From standard install to Fatdog-style install

This article argues the need for initrd and then goes on to highlight the steps required to do so.

Why the need?

Using an initrd gives us flexibility. It enables us to do things before the main filesystem is mounted: enable network stack so that we can use a remote network filesystem as our root, for example. It also enables us to do stuff like fsck-ing the filesystem before mounting, etc.

This is especially important because in Mele (and many embedded systems), the boot loader isn't readily accessible for tinkering (this is unlike GRUB loader or syslinux which provide pre-boot environment for the users to enter boot commands, select menus e.g. to choose which kernel to use, etc). Initrd can be used to a lesser extent to provide similar functionality.

For this experiment, I will use ready-made, proven initrd from Fatdog64.

Using Fatdog64 initrd gives us instant benefit of running with Fatdog-style (aka Puppy-style frugal) install:

Building kernel with AUFS

There are only two requirements for using Fatdog64 initrd:

The first one is easy since Squashfs has been merged to mainline kernel long ago (2.6.29 for the latest version). All that is needed is enable it in "Miscellaneous Filesystem" section, in kernel configuration.

The second one requires patching, but it isn't too bad either as it turns out that linux-sunxi 3.0 kernel is "vanilla" enough that aufs patches can be applied without changes:

  1. Visit and clone the "aufs3 standalone" repository.
  2. Follow the patch instruction on that page (use "aufs3.0" branch). Build aufs as a built-in (do not build as a module).
  3. Don't forget to re-configure your kernel to enable aufs.

Optionally, you can also follow the instructions on how to build aufs-utils: mainly contains mount.aufs and umount.aufs; these two mount helpers are used to maintain a persistent hardlinks between reboots. If you don't use hardlinks then they are not necessary. Remember to build them with aboriginal cross compiler if you decide to build them.

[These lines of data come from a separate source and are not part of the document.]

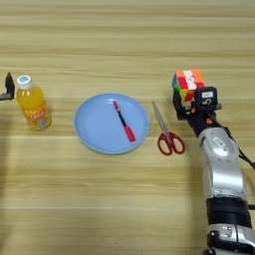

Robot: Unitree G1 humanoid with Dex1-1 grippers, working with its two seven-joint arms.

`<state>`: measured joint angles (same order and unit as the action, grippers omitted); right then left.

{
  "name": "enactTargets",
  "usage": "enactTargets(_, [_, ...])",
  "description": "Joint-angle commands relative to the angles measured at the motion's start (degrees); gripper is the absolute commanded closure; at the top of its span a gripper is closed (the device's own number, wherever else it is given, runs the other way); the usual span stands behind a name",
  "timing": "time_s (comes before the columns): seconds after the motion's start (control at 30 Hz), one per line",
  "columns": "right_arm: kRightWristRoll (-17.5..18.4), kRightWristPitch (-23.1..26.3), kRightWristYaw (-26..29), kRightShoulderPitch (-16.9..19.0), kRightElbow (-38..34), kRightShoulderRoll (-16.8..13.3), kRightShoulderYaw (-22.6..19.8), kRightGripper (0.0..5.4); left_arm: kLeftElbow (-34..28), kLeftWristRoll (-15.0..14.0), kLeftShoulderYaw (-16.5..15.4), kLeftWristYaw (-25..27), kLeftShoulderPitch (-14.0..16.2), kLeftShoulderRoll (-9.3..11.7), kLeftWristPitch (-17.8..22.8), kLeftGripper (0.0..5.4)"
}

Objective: Move the objects on the table

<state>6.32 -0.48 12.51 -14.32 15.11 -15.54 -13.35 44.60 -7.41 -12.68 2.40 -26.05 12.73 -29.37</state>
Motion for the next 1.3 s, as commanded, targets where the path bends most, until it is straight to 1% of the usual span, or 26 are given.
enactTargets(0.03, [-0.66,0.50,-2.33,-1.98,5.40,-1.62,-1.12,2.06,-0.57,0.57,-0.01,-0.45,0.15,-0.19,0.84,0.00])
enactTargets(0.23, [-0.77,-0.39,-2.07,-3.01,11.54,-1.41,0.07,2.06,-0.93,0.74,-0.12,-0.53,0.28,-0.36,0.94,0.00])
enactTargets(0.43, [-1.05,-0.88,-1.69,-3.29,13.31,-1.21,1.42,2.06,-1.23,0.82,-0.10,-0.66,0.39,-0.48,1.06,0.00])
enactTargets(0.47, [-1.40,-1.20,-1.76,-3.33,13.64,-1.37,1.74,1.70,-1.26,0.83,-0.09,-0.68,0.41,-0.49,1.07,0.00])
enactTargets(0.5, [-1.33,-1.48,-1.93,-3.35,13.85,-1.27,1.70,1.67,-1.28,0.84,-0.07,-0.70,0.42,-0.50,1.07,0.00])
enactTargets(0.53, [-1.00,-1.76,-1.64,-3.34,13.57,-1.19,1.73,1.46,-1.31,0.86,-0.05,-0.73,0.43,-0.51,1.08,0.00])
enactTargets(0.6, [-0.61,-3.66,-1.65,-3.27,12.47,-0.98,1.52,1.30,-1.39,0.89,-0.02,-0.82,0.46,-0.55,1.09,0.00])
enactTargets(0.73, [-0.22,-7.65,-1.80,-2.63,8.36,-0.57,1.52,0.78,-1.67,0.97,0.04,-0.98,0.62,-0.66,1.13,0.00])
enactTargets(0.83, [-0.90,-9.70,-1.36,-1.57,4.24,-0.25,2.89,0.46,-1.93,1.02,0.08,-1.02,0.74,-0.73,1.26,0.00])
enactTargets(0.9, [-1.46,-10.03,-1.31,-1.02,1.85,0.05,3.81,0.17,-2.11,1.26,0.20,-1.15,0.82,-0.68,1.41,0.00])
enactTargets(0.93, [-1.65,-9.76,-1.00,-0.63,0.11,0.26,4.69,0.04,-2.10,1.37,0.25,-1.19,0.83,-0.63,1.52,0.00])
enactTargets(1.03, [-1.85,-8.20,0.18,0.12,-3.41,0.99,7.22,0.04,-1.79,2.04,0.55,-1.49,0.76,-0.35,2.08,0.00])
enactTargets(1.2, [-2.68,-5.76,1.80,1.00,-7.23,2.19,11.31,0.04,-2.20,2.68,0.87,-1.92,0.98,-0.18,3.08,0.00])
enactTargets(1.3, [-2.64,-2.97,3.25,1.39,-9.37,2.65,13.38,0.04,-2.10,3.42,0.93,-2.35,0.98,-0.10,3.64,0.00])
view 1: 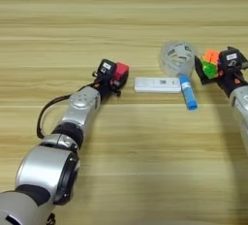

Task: Move the objects on the table

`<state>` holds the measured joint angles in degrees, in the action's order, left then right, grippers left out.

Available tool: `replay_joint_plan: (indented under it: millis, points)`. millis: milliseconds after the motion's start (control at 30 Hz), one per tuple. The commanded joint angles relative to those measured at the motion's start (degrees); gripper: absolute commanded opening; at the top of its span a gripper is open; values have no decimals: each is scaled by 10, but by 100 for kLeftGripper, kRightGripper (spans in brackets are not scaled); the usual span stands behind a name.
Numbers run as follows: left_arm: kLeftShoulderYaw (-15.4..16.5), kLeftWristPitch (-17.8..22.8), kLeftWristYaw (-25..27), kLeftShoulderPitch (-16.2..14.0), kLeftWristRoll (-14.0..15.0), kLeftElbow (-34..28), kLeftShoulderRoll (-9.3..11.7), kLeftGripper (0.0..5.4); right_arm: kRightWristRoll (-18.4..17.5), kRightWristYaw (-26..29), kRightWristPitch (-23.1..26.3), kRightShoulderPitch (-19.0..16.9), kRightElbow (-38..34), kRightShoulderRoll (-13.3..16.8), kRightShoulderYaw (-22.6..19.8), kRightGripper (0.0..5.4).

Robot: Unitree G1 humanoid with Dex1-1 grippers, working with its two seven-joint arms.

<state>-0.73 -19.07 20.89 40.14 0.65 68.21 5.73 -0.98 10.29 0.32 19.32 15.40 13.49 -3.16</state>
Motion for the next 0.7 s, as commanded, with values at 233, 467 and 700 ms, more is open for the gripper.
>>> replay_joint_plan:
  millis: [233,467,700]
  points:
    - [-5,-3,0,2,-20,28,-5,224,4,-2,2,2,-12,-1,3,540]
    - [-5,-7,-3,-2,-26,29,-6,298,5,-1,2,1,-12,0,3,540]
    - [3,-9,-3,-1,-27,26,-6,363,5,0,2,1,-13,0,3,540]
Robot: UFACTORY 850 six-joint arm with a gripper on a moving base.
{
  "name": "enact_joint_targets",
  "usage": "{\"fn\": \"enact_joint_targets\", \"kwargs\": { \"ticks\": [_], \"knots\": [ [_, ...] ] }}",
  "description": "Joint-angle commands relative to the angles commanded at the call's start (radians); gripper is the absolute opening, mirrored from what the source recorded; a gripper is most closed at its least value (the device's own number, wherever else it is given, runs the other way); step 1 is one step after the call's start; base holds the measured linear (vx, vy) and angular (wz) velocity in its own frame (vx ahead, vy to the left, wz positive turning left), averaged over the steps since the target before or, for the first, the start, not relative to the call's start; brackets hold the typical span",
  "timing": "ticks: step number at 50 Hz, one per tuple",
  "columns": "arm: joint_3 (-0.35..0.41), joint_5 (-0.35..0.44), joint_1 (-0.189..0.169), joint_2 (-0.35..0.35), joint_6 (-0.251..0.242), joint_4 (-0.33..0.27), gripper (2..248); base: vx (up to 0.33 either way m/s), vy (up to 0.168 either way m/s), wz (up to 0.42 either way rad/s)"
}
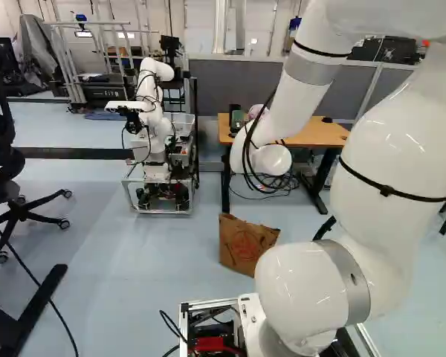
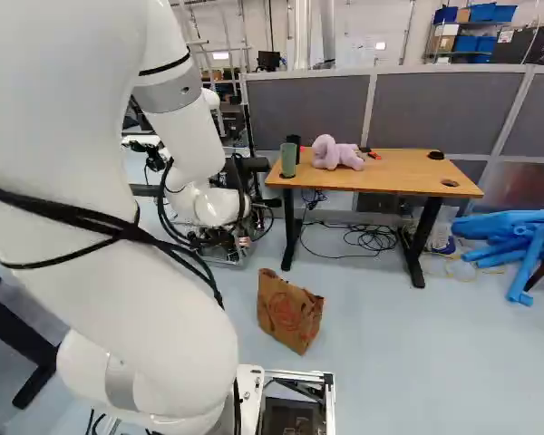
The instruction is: Pick up the bag on the ground and place it on the table
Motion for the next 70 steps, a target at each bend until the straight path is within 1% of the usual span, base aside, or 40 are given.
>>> {"fn": "enact_joint_targets", "kwargs": {
  "ticks": [13, 41, 70],
  "knots": [
    [-0.071, -0.050, 0.000, -0.095, 0.000, -0.006, 247, 0.000, 0.000, 0.000],
    [-0.227, -0.093, -0.004, -0.292, 0.000, -0.013, 247, 0.000, 0.000, 0.000],
    [-0.349, -0.199, 0.009, -0.449, 0.000, -0.039, 247, 0.000, 0.000, 0.000]
  ]
}}
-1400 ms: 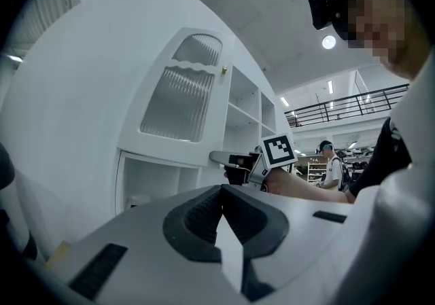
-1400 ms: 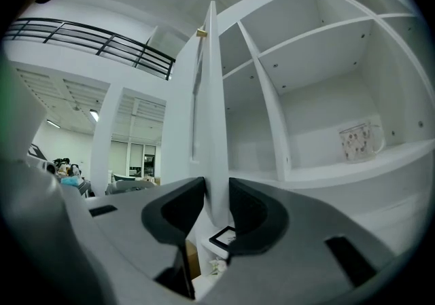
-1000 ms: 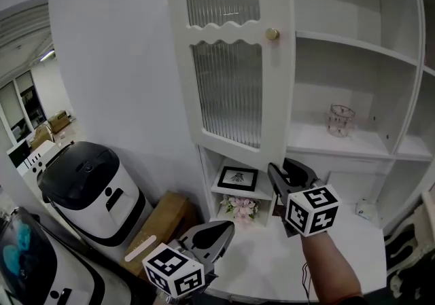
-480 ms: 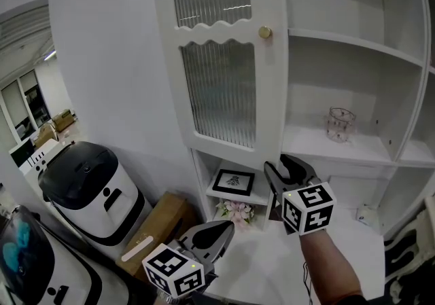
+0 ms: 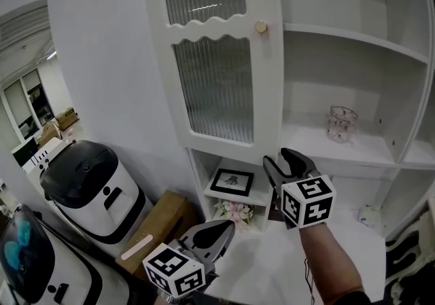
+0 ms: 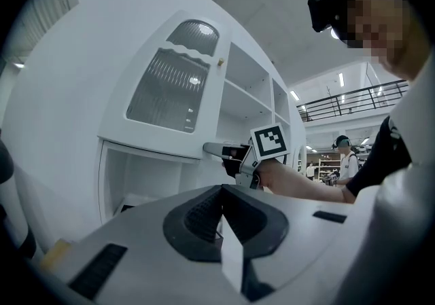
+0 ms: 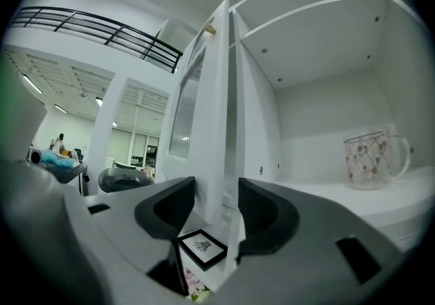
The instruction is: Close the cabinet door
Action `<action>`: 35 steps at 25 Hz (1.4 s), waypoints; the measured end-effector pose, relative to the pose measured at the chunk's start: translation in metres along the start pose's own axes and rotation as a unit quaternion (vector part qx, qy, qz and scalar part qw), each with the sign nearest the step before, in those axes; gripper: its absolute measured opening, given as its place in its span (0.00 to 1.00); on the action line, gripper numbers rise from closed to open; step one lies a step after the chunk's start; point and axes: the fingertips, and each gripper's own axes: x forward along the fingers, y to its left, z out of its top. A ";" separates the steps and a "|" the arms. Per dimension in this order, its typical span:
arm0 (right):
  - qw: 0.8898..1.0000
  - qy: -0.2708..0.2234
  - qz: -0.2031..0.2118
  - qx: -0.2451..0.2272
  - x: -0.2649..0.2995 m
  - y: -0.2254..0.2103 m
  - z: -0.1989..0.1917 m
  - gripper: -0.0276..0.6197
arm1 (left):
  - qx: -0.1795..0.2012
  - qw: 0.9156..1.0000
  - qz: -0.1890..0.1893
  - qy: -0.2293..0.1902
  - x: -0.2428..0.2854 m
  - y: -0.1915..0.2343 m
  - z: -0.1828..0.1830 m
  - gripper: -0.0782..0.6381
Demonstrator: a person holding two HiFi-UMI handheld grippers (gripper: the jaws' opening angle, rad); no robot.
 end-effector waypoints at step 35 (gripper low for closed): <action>0.998 0.004 0.016 -0.056 0.023 -0.016 0.000 0.33 | 0.000 0.999 0.052 -0.004 0.014 -0.012 -0.003 0.12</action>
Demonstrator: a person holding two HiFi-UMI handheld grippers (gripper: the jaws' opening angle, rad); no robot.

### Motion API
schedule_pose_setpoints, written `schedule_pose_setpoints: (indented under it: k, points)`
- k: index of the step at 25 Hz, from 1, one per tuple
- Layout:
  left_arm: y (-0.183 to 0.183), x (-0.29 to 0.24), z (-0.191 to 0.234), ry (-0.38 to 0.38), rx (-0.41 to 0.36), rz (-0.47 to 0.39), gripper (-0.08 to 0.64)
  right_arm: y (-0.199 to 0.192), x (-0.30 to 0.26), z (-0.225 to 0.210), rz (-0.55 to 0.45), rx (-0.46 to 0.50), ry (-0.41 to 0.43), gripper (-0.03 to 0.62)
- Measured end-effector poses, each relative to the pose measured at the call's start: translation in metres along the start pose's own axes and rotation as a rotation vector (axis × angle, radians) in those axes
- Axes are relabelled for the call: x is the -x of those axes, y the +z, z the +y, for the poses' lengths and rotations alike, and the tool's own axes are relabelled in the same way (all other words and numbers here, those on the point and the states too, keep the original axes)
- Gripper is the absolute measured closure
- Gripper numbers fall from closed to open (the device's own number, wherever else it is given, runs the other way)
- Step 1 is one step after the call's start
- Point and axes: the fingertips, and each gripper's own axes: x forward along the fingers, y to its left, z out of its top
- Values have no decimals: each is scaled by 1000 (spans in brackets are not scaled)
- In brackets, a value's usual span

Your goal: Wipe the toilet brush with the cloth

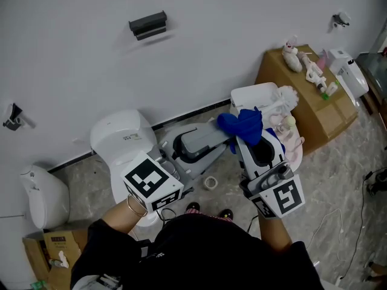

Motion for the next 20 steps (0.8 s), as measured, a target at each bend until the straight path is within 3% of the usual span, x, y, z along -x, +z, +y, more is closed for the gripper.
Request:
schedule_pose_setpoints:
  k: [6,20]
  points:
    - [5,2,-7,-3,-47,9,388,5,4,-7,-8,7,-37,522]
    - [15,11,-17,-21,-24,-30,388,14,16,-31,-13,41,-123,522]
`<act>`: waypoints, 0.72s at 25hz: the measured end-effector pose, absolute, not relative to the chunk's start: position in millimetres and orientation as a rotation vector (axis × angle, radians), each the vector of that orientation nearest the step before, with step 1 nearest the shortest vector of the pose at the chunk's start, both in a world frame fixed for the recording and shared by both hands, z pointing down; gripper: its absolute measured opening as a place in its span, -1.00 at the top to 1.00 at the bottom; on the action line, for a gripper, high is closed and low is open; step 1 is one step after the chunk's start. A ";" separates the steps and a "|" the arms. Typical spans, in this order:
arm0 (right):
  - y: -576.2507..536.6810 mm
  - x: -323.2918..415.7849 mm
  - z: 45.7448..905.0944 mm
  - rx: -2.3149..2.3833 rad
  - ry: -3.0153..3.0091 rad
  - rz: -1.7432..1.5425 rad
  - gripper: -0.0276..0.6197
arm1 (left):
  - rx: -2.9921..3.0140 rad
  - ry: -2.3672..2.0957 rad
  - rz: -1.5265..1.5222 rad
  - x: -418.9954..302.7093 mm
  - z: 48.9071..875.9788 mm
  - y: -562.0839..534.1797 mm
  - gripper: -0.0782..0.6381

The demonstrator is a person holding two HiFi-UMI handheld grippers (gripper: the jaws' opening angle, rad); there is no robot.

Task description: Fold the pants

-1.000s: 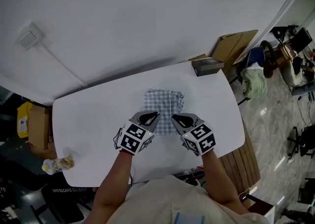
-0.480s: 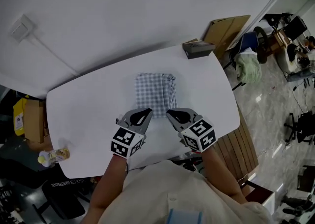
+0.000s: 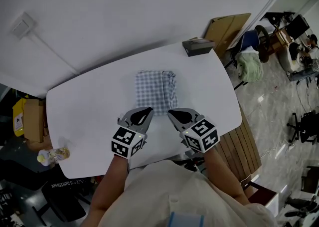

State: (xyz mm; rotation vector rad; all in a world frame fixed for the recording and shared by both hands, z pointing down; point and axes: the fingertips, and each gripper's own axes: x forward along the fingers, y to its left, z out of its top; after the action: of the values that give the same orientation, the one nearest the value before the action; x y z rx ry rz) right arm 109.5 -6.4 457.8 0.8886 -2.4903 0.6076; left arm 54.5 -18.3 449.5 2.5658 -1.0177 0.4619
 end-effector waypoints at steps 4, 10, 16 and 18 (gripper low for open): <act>-3.9 111.3 457.2 0.894 -2.486 0.616 0.87 | 2.559 -1.022 0.456 52.1 449.4 -15.8 0.73; -6.7 114.2 460.9 0.906 -2.476 0.633 0.87 | 2.546 -1.028 0.446 49.3 451.1 -19.4 0.73; -12.4 111.6 462.7 0.903 -2.474 0.642 0.87 | 2.532 -1.035 0.440 45.3 453.0 -25.1 0.73; -14.7 111.8 463.4 0.904 -2.471 0.647 0.87 | 2.530 -1.031 0.439 45.2 453.6 -27.2 0.73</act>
State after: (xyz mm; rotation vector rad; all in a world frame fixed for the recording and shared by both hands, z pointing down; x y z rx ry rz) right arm 111.8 -14.7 463.4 0.9037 -2.4713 0.6466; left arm 45.2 -27.2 453.6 2.5297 -1.0311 0.4393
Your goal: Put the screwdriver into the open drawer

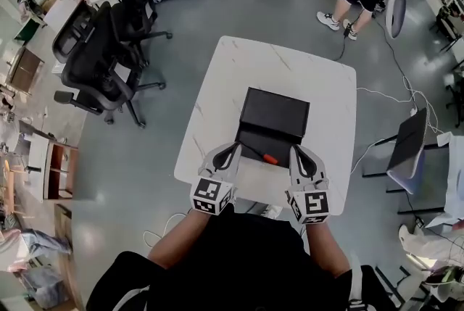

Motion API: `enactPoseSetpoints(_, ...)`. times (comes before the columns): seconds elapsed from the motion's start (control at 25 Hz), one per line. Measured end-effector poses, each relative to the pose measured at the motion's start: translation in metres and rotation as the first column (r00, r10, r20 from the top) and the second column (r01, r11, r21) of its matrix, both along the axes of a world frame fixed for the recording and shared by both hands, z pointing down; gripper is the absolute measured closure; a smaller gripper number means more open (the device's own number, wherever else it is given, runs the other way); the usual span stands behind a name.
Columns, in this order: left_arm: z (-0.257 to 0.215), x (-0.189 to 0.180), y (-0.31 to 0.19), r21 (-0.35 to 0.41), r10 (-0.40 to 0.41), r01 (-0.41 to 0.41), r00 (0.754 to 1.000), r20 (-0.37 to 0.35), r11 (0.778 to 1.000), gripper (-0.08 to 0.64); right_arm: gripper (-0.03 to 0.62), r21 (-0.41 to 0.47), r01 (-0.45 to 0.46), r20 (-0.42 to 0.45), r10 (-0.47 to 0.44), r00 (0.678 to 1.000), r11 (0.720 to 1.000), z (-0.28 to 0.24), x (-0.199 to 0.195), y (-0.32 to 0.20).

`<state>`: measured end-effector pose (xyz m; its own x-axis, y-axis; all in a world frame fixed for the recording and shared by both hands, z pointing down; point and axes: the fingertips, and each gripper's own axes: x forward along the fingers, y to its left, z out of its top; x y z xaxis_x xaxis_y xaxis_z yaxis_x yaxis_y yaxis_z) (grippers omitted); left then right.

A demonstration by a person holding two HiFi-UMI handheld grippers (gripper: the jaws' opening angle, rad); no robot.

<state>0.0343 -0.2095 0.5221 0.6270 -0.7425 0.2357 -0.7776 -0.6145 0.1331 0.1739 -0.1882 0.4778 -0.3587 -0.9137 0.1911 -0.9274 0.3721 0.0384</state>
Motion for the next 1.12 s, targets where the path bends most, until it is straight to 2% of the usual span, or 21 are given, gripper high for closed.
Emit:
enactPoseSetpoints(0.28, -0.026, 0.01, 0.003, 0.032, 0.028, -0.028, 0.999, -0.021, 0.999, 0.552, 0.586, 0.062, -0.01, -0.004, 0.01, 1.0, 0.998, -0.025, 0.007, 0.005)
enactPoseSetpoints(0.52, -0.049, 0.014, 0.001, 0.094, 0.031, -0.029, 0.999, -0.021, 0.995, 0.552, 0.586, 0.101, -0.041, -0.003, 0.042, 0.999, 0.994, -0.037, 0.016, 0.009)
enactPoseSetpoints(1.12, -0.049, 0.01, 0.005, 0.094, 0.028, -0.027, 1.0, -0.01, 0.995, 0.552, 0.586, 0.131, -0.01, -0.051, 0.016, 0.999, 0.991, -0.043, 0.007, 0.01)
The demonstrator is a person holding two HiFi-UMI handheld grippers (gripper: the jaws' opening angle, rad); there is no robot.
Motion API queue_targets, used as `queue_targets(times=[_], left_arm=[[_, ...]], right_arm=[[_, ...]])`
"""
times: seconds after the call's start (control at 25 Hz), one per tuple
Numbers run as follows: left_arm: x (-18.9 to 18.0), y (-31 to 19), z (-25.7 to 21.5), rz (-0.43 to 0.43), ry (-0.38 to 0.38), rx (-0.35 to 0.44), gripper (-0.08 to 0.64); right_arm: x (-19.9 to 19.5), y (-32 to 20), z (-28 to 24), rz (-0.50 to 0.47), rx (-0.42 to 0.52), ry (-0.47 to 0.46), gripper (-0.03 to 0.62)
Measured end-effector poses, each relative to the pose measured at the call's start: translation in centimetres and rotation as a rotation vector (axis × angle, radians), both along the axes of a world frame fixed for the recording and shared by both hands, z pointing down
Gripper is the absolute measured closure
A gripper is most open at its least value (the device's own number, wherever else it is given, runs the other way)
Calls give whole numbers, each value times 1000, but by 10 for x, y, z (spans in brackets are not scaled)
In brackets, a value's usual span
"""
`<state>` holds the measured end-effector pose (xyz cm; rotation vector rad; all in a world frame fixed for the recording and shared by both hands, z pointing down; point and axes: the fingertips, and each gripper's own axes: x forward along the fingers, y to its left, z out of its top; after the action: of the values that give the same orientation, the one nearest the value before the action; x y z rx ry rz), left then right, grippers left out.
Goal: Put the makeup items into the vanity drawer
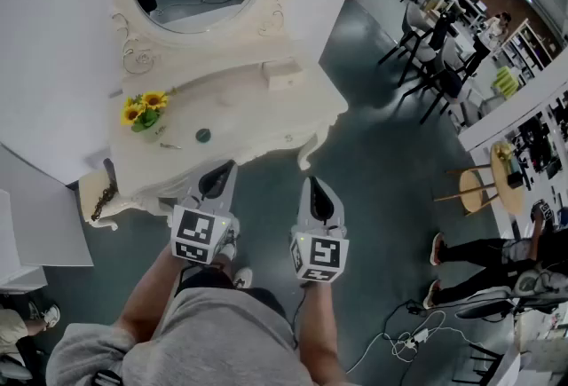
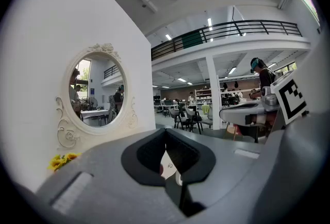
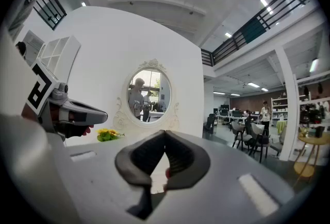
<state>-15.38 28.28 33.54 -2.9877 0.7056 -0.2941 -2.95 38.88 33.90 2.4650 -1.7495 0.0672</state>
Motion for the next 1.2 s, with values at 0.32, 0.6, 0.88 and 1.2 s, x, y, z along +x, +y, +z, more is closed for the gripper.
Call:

Once you have patched the kernel, all you need is to rebuild it and the modules, then installed it to the output directory inside kernel source, then compress the modules into a squashfs file, like this:

make uImage modules
make modules_install INSTALL_MOD_PATH=output
mksquashfs output kernel-modules.sfs -comp xz
Note: only use "-comp xz" if you enable "xz" compression in your kernel configuration.

Preparing Initrd

Get Fatdog64 initrd from somewhere. I'm assuming that you're building this on Fatdog64 so you already know where to get it; if you don't, then just get Fatdog64 ISO, and extract it - it's the file aptly named initrd.

Unless you enable a lot of applets in your original busybox in the FirstBoot steps, you will need to re-configure and re-build busybox again. If you are running Fatdog64, it's easy, run busybox bbconfig and it will give you a .config file you can use to configure your new busybox. Make sure it is static (use aboriginal cross compiler). (If you can't run Fatdog64, see here.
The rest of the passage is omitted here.